:: Input records ::
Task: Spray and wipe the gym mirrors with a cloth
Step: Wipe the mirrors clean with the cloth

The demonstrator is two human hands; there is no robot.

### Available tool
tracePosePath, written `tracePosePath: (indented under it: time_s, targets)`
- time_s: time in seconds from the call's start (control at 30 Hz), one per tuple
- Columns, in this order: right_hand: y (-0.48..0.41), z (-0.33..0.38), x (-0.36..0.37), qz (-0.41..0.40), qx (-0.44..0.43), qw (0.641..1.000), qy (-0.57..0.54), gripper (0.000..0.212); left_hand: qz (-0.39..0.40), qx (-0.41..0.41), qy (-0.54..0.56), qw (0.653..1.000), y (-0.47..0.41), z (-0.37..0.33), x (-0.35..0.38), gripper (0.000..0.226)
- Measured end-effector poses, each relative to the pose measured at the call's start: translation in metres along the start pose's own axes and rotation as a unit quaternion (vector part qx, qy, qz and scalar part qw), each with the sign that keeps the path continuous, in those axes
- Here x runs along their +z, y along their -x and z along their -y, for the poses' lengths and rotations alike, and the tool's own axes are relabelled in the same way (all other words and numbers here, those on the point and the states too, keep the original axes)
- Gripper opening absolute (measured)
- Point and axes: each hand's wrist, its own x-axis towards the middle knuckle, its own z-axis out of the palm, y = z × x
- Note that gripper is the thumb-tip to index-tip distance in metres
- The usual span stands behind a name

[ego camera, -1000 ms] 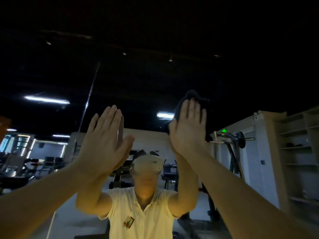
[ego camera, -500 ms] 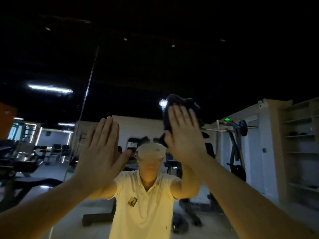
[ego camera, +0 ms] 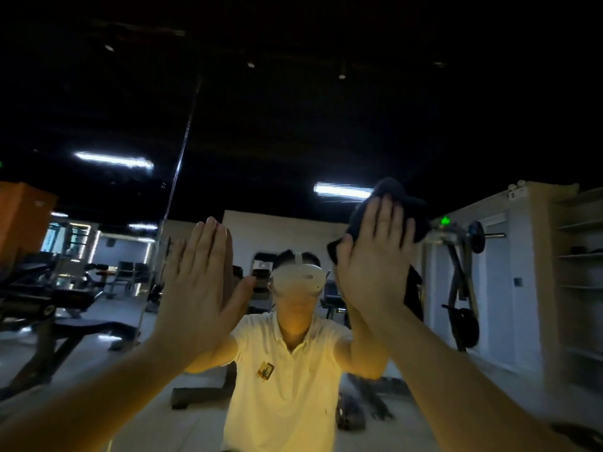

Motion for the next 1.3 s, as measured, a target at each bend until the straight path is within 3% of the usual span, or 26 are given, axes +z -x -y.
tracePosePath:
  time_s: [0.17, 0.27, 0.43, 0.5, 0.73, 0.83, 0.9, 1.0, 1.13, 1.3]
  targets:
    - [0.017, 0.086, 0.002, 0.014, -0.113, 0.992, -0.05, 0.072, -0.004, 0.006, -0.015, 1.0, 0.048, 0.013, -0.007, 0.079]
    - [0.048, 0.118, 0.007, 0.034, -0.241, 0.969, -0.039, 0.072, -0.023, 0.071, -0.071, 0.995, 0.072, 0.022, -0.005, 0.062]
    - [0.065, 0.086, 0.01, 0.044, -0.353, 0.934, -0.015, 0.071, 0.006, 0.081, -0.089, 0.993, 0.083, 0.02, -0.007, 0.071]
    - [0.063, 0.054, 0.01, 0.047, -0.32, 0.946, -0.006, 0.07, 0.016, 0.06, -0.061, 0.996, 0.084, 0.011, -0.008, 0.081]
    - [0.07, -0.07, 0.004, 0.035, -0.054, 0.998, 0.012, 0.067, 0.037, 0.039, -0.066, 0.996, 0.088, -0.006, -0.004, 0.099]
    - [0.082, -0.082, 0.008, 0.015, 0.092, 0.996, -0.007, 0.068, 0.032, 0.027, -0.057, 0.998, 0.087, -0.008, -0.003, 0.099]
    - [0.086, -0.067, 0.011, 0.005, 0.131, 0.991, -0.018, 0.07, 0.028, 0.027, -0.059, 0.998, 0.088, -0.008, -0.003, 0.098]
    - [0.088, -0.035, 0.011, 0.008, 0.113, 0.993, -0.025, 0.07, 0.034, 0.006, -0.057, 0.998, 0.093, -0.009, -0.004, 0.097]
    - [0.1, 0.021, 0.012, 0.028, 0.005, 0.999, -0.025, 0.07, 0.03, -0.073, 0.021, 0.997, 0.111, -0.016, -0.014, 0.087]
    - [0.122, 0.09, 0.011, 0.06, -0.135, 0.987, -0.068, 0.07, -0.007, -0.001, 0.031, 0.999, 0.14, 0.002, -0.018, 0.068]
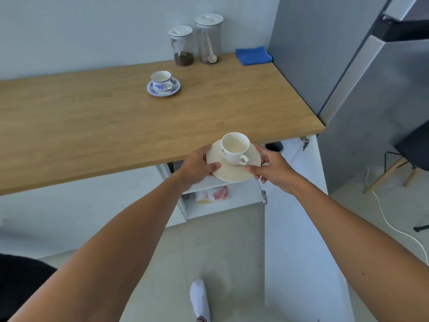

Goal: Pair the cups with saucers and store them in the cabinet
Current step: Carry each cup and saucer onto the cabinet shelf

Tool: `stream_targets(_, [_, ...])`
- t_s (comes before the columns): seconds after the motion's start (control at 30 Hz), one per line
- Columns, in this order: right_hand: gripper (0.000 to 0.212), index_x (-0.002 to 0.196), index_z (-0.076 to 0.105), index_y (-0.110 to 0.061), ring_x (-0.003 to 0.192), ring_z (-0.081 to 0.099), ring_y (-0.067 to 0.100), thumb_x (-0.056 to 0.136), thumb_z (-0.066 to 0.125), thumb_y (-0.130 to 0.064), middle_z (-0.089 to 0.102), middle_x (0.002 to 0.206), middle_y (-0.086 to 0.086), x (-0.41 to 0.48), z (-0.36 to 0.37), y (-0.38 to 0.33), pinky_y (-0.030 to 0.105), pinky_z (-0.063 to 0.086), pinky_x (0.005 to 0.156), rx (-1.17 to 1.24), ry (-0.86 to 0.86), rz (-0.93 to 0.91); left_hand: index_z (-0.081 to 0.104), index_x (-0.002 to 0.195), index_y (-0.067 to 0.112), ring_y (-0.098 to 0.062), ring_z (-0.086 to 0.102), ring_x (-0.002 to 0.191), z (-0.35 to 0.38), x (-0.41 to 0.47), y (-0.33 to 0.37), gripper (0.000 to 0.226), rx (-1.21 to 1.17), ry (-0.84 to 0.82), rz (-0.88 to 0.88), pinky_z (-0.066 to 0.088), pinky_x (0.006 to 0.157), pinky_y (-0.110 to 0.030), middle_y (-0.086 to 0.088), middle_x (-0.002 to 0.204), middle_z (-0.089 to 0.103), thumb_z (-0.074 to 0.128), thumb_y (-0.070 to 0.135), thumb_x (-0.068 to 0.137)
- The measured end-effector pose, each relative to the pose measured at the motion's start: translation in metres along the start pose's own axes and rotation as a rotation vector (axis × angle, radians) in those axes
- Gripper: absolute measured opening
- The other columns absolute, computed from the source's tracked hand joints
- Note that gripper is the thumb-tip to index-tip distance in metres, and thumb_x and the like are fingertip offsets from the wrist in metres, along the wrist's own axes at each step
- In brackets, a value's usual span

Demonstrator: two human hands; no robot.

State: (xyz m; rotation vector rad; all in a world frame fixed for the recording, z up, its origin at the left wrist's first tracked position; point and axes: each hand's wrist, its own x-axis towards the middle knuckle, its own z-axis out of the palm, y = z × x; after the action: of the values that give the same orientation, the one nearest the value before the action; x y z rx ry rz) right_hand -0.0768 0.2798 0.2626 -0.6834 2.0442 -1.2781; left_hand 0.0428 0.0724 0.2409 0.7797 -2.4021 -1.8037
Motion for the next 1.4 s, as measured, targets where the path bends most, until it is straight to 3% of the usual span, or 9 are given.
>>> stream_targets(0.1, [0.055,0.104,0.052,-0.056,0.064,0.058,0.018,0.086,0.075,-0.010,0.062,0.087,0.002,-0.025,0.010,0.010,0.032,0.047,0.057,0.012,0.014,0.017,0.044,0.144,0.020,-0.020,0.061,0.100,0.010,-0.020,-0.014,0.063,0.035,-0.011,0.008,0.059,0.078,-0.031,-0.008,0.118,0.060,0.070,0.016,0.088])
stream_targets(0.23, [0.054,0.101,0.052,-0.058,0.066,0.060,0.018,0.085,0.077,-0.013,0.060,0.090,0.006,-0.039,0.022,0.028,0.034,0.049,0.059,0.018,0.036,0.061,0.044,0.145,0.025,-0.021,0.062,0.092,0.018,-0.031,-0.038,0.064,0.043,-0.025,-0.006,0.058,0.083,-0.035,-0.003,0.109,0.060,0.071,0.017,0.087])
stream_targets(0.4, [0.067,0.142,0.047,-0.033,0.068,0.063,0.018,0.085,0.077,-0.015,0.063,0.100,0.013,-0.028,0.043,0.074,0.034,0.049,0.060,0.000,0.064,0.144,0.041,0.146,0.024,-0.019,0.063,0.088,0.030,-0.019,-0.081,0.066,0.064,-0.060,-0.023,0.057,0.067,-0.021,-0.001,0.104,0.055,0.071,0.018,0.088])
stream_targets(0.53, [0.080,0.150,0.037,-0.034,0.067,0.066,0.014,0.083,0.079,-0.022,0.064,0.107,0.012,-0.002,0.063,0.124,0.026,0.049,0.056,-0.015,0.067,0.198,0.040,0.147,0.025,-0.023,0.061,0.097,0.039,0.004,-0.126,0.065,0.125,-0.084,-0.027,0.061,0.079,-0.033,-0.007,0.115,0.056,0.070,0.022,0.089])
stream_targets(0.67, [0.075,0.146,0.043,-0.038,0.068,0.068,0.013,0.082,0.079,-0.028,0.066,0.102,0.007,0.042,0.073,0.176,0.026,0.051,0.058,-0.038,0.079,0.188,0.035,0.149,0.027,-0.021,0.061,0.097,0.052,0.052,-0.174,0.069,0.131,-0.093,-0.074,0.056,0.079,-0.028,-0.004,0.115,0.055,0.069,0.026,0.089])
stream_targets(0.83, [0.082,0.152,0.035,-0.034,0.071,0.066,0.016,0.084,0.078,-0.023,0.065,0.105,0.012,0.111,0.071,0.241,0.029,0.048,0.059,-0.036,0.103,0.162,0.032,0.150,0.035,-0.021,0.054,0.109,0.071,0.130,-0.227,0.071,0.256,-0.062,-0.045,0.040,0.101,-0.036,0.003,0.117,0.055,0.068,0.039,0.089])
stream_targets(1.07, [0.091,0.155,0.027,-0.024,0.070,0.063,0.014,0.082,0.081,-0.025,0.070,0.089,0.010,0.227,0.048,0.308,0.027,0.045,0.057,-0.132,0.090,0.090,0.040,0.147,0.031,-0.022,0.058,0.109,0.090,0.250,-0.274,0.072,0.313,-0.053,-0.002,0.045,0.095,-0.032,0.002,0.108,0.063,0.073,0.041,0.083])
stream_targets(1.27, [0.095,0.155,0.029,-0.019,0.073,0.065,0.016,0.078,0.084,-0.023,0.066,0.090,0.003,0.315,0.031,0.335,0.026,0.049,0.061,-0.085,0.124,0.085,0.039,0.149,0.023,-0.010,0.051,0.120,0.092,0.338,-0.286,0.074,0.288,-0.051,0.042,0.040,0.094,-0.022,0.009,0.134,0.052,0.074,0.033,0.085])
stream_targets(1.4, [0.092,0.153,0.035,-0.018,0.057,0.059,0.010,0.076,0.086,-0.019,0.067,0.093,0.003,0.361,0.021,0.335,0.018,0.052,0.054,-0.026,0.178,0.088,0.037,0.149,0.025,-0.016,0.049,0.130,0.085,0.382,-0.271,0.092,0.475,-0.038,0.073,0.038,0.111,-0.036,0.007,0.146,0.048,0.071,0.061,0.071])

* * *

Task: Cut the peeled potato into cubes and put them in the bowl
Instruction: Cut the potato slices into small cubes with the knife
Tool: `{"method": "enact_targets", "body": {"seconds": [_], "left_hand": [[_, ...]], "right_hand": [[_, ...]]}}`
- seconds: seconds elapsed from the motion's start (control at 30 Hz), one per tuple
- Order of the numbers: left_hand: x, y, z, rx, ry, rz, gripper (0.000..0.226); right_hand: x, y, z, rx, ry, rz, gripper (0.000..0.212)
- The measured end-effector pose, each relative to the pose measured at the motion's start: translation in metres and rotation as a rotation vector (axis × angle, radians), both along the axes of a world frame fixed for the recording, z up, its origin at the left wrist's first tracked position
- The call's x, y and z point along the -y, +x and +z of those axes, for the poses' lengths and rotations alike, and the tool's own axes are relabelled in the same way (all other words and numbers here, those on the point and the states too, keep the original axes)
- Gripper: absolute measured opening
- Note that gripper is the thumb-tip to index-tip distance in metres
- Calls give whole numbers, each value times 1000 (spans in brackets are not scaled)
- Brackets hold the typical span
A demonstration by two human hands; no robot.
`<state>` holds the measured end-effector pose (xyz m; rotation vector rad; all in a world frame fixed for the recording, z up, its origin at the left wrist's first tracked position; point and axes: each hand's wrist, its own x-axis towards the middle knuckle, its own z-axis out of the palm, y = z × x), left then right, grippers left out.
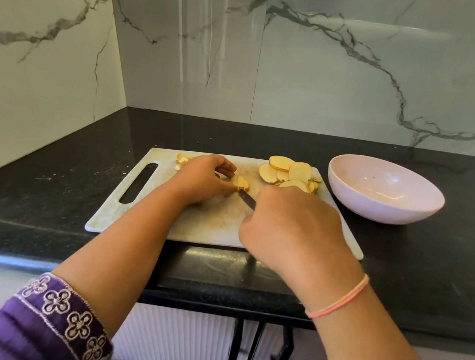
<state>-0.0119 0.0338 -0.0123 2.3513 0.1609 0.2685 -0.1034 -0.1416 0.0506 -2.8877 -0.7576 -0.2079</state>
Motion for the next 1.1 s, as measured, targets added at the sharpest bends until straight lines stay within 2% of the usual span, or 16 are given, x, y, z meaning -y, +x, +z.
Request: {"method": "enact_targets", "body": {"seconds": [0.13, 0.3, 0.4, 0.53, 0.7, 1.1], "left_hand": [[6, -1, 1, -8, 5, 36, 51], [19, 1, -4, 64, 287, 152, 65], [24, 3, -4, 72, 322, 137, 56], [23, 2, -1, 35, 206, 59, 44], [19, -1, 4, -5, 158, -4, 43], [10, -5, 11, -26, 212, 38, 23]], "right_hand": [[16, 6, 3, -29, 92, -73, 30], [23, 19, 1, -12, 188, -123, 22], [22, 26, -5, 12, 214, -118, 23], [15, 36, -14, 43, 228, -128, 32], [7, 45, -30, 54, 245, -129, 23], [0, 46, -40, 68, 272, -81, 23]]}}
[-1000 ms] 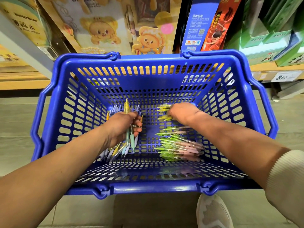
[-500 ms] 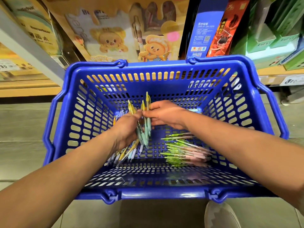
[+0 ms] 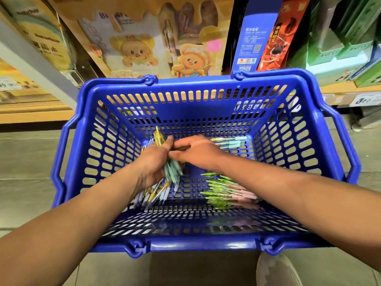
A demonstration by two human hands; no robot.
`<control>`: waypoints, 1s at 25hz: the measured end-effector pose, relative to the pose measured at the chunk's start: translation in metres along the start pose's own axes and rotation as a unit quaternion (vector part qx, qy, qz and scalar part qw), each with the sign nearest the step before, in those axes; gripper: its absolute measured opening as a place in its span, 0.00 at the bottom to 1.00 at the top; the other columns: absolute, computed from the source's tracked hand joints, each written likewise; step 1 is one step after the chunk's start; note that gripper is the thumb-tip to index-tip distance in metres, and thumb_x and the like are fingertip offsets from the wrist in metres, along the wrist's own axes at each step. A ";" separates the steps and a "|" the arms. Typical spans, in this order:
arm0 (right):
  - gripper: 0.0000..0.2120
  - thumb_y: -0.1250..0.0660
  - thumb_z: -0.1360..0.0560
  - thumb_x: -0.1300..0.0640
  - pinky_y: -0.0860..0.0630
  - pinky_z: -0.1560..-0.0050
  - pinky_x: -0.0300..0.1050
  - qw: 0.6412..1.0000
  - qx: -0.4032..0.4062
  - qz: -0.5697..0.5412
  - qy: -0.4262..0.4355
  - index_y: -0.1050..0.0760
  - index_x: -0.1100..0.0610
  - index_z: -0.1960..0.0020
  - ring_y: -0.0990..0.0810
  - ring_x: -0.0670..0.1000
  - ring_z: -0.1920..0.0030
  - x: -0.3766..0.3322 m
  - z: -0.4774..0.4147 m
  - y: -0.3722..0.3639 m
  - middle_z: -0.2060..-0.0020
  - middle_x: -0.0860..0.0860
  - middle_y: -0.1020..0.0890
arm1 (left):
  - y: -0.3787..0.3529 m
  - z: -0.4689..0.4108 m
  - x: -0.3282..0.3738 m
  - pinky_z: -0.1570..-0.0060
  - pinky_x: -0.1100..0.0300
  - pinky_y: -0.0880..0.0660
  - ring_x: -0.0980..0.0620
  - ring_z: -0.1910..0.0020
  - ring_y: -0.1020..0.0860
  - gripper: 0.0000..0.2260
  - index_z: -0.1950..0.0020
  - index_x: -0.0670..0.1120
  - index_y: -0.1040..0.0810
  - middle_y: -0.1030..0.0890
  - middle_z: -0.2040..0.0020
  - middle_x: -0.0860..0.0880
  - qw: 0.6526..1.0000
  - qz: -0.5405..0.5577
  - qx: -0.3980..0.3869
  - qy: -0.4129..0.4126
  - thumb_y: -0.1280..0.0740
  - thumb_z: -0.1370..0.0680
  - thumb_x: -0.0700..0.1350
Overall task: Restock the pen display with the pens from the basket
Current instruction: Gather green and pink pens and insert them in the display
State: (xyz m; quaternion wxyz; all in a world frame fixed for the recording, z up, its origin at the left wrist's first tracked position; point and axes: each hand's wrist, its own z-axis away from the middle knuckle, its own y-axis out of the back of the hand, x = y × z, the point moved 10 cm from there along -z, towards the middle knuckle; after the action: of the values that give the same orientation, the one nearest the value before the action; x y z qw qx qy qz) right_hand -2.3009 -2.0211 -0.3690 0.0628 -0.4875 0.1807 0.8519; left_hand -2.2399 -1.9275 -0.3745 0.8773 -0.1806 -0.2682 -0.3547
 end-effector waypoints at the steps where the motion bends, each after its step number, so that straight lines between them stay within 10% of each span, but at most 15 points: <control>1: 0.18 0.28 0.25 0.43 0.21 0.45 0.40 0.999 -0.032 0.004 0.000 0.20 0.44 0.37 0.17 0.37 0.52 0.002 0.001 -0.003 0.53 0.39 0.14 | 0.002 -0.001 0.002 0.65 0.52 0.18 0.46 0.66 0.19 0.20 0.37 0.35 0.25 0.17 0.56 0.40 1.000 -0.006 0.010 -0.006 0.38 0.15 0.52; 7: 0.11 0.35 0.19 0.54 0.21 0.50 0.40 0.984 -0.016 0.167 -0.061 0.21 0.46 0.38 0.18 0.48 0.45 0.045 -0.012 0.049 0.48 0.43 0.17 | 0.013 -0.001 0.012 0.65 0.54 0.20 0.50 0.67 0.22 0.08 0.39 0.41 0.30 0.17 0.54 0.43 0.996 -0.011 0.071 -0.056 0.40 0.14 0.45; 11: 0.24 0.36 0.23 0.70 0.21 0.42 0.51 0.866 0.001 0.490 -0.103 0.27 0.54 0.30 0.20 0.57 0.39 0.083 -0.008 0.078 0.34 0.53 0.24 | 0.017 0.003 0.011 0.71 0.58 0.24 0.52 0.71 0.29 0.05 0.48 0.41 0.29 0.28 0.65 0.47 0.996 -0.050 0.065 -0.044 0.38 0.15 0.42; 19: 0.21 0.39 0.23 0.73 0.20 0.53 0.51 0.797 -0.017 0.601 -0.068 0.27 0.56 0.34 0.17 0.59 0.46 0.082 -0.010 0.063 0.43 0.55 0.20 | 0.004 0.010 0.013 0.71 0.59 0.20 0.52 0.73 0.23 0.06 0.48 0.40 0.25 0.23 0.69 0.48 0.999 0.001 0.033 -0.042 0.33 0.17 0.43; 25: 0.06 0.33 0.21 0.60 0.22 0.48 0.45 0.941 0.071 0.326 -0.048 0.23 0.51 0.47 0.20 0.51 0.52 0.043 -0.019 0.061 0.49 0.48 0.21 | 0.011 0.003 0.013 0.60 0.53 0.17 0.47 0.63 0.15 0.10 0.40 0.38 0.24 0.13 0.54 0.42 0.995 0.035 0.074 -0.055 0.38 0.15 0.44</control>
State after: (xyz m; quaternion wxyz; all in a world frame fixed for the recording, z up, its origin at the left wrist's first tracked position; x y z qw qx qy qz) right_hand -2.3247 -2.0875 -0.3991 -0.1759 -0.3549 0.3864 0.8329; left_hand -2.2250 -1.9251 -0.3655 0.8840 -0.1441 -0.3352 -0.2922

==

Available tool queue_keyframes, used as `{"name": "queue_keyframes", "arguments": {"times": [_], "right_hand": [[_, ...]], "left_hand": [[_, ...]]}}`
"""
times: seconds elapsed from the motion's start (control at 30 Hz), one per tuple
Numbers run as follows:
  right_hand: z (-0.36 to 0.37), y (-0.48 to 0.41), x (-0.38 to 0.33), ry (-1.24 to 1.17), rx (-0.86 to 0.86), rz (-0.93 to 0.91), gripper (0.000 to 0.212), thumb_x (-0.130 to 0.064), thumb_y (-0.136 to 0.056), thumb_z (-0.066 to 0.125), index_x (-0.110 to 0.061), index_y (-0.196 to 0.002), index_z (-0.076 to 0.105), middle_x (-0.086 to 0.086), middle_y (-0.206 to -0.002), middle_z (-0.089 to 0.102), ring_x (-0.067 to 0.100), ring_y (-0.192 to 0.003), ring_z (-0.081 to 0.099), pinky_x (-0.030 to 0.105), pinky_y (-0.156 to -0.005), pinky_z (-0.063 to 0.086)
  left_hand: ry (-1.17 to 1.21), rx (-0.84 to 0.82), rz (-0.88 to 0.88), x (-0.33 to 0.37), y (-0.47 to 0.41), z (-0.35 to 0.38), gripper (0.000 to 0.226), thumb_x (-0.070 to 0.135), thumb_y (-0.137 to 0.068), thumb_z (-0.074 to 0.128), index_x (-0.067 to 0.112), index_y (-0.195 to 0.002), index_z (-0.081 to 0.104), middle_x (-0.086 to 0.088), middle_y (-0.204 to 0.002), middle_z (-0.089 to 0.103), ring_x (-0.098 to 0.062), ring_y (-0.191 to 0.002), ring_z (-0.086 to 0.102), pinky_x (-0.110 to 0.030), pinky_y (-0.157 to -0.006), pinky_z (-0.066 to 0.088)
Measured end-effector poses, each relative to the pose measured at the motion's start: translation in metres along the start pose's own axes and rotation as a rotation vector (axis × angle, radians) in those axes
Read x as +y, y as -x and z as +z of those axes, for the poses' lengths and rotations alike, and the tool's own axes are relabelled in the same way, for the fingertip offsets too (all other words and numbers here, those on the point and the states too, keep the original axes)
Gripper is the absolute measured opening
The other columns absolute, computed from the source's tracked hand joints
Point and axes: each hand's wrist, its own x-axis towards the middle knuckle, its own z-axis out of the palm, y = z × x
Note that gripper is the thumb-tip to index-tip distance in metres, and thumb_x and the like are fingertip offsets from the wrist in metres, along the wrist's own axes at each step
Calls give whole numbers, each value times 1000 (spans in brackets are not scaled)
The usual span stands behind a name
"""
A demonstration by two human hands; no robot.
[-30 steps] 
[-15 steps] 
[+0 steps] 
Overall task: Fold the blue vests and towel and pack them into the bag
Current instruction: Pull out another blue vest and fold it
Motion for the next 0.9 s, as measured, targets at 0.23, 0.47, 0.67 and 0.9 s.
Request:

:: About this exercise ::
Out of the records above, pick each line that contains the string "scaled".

:: Solution ::
- Calls give whole numbers, each value times 1000 (spans in brackets are not scaled)
Calls give whole numbers, each value times 1000 (spans in brackets are not scaled)

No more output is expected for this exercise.